◆ What you should do:
Print the listing below a second time, exactly, and omit its images.

◆ Supplied material:
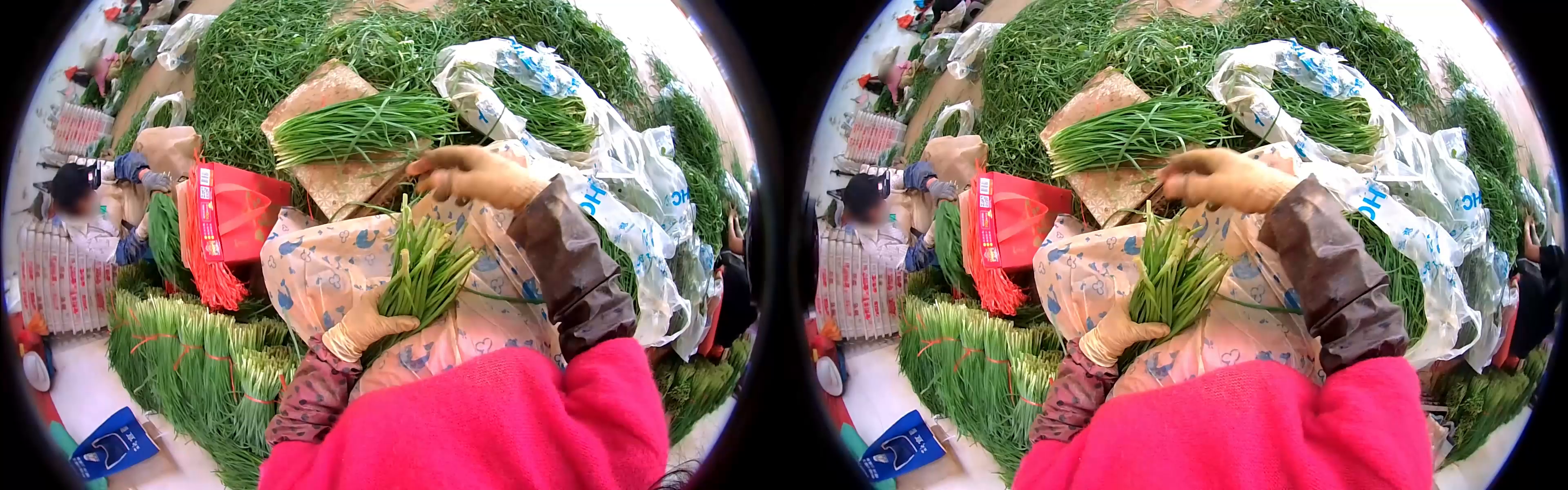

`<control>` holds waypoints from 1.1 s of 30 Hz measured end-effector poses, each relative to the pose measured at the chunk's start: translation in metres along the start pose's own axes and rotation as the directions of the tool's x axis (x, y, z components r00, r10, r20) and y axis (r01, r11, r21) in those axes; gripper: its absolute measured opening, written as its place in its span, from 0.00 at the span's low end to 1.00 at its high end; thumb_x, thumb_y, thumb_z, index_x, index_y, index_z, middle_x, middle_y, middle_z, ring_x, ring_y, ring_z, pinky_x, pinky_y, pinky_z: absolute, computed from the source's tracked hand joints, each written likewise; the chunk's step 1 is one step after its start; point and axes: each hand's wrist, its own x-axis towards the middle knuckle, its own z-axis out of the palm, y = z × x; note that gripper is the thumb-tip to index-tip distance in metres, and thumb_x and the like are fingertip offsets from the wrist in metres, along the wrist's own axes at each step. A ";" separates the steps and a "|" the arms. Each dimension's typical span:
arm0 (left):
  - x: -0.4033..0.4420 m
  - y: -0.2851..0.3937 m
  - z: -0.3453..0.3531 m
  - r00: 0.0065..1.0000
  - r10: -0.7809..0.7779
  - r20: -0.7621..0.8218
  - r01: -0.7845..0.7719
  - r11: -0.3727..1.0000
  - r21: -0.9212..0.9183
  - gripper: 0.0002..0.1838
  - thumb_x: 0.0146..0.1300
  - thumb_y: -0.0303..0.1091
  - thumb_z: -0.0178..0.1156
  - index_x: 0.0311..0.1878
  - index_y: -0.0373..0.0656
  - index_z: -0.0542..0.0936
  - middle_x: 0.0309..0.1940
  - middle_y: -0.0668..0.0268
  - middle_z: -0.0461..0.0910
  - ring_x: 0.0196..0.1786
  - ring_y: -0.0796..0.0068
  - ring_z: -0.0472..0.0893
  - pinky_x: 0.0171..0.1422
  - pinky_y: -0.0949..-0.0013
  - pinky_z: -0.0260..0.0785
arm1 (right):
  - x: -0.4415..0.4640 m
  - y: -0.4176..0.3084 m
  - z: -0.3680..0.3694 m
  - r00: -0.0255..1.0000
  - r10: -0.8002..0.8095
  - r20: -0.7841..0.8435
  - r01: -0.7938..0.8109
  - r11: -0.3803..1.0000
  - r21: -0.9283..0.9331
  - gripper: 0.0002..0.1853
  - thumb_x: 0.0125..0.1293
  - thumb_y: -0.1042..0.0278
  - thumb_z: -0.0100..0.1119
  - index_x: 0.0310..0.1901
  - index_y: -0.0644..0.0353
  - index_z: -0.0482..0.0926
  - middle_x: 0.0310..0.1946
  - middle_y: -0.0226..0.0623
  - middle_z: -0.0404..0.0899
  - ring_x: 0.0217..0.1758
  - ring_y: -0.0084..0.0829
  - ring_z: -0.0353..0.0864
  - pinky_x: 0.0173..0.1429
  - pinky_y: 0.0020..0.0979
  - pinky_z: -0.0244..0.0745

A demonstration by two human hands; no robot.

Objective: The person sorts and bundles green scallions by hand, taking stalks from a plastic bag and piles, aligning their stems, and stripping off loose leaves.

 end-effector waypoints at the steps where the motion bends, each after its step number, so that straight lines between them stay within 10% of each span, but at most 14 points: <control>1: 0.001 0.001 0.000 1.000 0.003 -0.017 -0.002 0.998 0.066 0.35 0.52 0.24 0.71 0.64 0.33 0.68 0.53 0.62 0.78 0.54 0.74 0.77 0.62 0.70 0.69 | 0.002 -0.001 0.007 0.994 -0.025 0.107 0.025 1.000 -0.001 0.26 0.63 0.55 0.61 0.59 0.59 0.75 0.43 0.31 0.81 0.44 0.24 0.77 0.46 0.26 0.73; 4: 0.002 -0.003 -0.003 0.997 -0.005 -0.079 0.020 0.980 0.197 0.35 0.52 0.25 0.71 0.63 0.33 0.69 0.52 0.62 0.79 0.52 0.74 0.78 0.61 0.70 0.69 | 0.001 -0.021 0.029 0.999 0.015 0.045 0.002 0.932 -0.363 0.25 0.60 0.58 0.63 0.58 0.55 0.77 0.40 0.35 0.82 0.44 0.27 0.79 0.51 0.29 0.74; 12: 0.004 -0.008 0.001 0.988 -0.006 -0.155 0.024 0.993 0.117 0.41 0.48 0.21 0.72 0.67 0.34 0.66 0.56 0.62 0.77 0.55 0.75 0.76 0.63 0.70 0.68 | 0.002 -0.008 0.032 0.999 0.019 -0.037 -0.034 0.887 -0.461 0.25 0.57 0.63 0.65 0.58 0.53 0.77 0.38 0.37 0.83 0.41 0.28 0.81 0.48 0.29 0.75; 18: -0.001 -0.008 -0.003 0.991 0.079 -0.104 -0.081 0.997 -0.015 0.45 0.47 0.19 0.72 0.70 0.37 0.62 0.58 0.62 0.75 0.59 0.74 0.74 0.65 0.68 0.66 | 0.007 0.011 0.022 0.990 -0.055 -0.130 0.076 0.984 0.160 0.23 0.56 0.80 0.63 0.56 0.61 0.77 0.37 0.31 0.82 0.36 0.20 0.79 0.41 0.23 0.76; 25: -0.013 -0.016 -0.018 0.990 0.115 -0.083 -0.121 0.989 -0.079 0.39 0.46 0.24 0.74 0.64 0.36 0.69 0.55 0.63 0.77 0.56 0.73 0.75 0.63 0.67 0.67 | 0.012 0.007 -0.055 0.531 -0.160 -0.832 0.352 0.935 0.045 0.11 0.62 0.74 0.61 0.47 0.59 0.81 0.40 0.32 0.83 0.42 0.23 0.80 0.48 0.22 0.76; 30: -0.022 -0.023 -0.027 0.968 0.218 -0.122 -0.232 0.966 -0.113 0.41 0.44 0.32 0.76 0.64 0.35 0.69 0.54 0.63 0.77 0.55 0.71 0.76 0.62 0.67 0.67 | -0.002 0.049 -0.041 0.867 -0.332 -0.371 -0.086 0.634 -0.769 0.24 0.51 0.68 0.65 0.53 0.56 0.78 0.50 0.44 0.80 0.52 0.44 0.80 0.57 0.37 0.74; 33: -0.027 -0.026 -0.034 0.948 0.266 -0.175 -0.282 0.957 -0.073 0.43 0.44 0.36 0.77 0.64 0.35 0.68 0.54 0.63 0.77 0.55 0.70 0.76 0.61 0.66 0.68 | -0.020 0.026 -0.008 1.000 -0.029 -0.006 0.027 0.970 -0.243 0.31 0.58 0.65 0.66 0.64 0.57 0.70 0.59 0.41 0.75 0.62 0.30 0.73 0.60 0.31 0.72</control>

◆ Response area:
`<control>` holds waypoints from 1.1 s of 30 Hz measured end-effector poses, each relative to the pose measured at the chunk's start: translation in metres along the start pose's own axes and rotation as the directions of the tool's x axis (x, y, z components r00, r10, r20) and y axis (r01, r11, r21) in those axes; gripper: its absolute measured opening, written as its place in its span, from 0.00 at the span's low end to 1.00 at its high end; thumb_x, thumb_y, thumb_z, index_x, index_y, index_z, middle_x, middle_y, middle_z, ring_x, ring_y, ring_z, pinky_x, pinky_y, pinky_z: absolute, computed from the source's tracked hand joints, each written likewise; the chunk's step 1 is one step after its start; point and axes: each hand's wrist, its own x-axis towards the middle knuckle, its own z-axis out of the palm, y = z × x; note that gripper is the thumb-tip to index-tip distance in metres, and thumb_x and the like are fingertip offsets from the wrist in metres, along the wrist's own axes at each step. A ";" separates the steps and a "|" the arms. Each dimension's typical span:
arm0 (left):
  - x: -0.4033..0.4420 m
  - y: -0.2851..0.3937 m
  - z: -0.3453..0.3531 m
  - r00: 0.0065..1.0000
  - r10: -0.7809..0.7779
  - r20: -0.7621..0.8218
  - r01: -0.7845..0.7719
  - r11: -0.3727..1.0000
  - r21: -0.9212..0.9183
  - gripper: 0.0002..0.1838
  - thumb_x: 0.0146..0.1300
  - thumb_y: -0.0303..0.1091
  - thumb_z: -0.0178..0.1156
  - index_x: 0.0311..0.1878
  - index_y: -0.0373..0.0656
  - index_z: -0.0542..0.0936
  - middle_x: 0.0309..0.1940
  - middle_y: -0.0668..0.0268
  - middle_z: -0.0461..0.0910
  - ring_x: 0.0196..0.1786
  - ring_y: -0.0796..0.0068
  - ring_z: -0.0472..0.0893
  - pinky_x: 0.0171..0.1422
  - pinky_y: -0.0949..-0.0013
  - pinky_z: -0.0260..0.0785
arm1 (right):
  - x: -0.4415..0.4640 m
  - y: -0.4176..0.3084 m
  - z: -0.3680..0.3694 m
  - r00: -0.0255..1.0000
  - r10: -0.8002..0.8095
  - r20: -0.7841..0.8435
  - r01: -0.7938..0.8109
  - r11: -0.3803..1.0000
  - r21: -0.9283..0.9331
  - gripper: 0.0002..0.1853
  - thumb_x: 0.0125..0.1293
  - thumb_y: -0.1042..0.0278
  - thumb_z: -0.0100..0.1119
  - index_x: 0.0310..0.1901
  - index_y: -0.0644..0.0353
  - index_z: -0.0482..0.0926
  - middle_x: 0.0310..0.1946
  - middle_y: -0.0226..0.0623
  - middle_z: -0.0404..0.0899
  - ring_x: 0.0217..0.1758
  - ring_y: -0.0084..0.0829
  - ring_z: -0.0353..0.0864
  - pinky_x: 0.0173..0.1429
  - pinky_y: 0.0020..0.0979
  - pinky_z: -0.0244..0.0745

A demonstration by two human hands; no robot.

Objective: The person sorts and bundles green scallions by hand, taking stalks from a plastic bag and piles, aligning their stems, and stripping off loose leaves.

 end-effector waypoints at the steps where the motion bends, each after its step number, so that straight lines between them stay within 10% of each span, but at most 14 points: <control>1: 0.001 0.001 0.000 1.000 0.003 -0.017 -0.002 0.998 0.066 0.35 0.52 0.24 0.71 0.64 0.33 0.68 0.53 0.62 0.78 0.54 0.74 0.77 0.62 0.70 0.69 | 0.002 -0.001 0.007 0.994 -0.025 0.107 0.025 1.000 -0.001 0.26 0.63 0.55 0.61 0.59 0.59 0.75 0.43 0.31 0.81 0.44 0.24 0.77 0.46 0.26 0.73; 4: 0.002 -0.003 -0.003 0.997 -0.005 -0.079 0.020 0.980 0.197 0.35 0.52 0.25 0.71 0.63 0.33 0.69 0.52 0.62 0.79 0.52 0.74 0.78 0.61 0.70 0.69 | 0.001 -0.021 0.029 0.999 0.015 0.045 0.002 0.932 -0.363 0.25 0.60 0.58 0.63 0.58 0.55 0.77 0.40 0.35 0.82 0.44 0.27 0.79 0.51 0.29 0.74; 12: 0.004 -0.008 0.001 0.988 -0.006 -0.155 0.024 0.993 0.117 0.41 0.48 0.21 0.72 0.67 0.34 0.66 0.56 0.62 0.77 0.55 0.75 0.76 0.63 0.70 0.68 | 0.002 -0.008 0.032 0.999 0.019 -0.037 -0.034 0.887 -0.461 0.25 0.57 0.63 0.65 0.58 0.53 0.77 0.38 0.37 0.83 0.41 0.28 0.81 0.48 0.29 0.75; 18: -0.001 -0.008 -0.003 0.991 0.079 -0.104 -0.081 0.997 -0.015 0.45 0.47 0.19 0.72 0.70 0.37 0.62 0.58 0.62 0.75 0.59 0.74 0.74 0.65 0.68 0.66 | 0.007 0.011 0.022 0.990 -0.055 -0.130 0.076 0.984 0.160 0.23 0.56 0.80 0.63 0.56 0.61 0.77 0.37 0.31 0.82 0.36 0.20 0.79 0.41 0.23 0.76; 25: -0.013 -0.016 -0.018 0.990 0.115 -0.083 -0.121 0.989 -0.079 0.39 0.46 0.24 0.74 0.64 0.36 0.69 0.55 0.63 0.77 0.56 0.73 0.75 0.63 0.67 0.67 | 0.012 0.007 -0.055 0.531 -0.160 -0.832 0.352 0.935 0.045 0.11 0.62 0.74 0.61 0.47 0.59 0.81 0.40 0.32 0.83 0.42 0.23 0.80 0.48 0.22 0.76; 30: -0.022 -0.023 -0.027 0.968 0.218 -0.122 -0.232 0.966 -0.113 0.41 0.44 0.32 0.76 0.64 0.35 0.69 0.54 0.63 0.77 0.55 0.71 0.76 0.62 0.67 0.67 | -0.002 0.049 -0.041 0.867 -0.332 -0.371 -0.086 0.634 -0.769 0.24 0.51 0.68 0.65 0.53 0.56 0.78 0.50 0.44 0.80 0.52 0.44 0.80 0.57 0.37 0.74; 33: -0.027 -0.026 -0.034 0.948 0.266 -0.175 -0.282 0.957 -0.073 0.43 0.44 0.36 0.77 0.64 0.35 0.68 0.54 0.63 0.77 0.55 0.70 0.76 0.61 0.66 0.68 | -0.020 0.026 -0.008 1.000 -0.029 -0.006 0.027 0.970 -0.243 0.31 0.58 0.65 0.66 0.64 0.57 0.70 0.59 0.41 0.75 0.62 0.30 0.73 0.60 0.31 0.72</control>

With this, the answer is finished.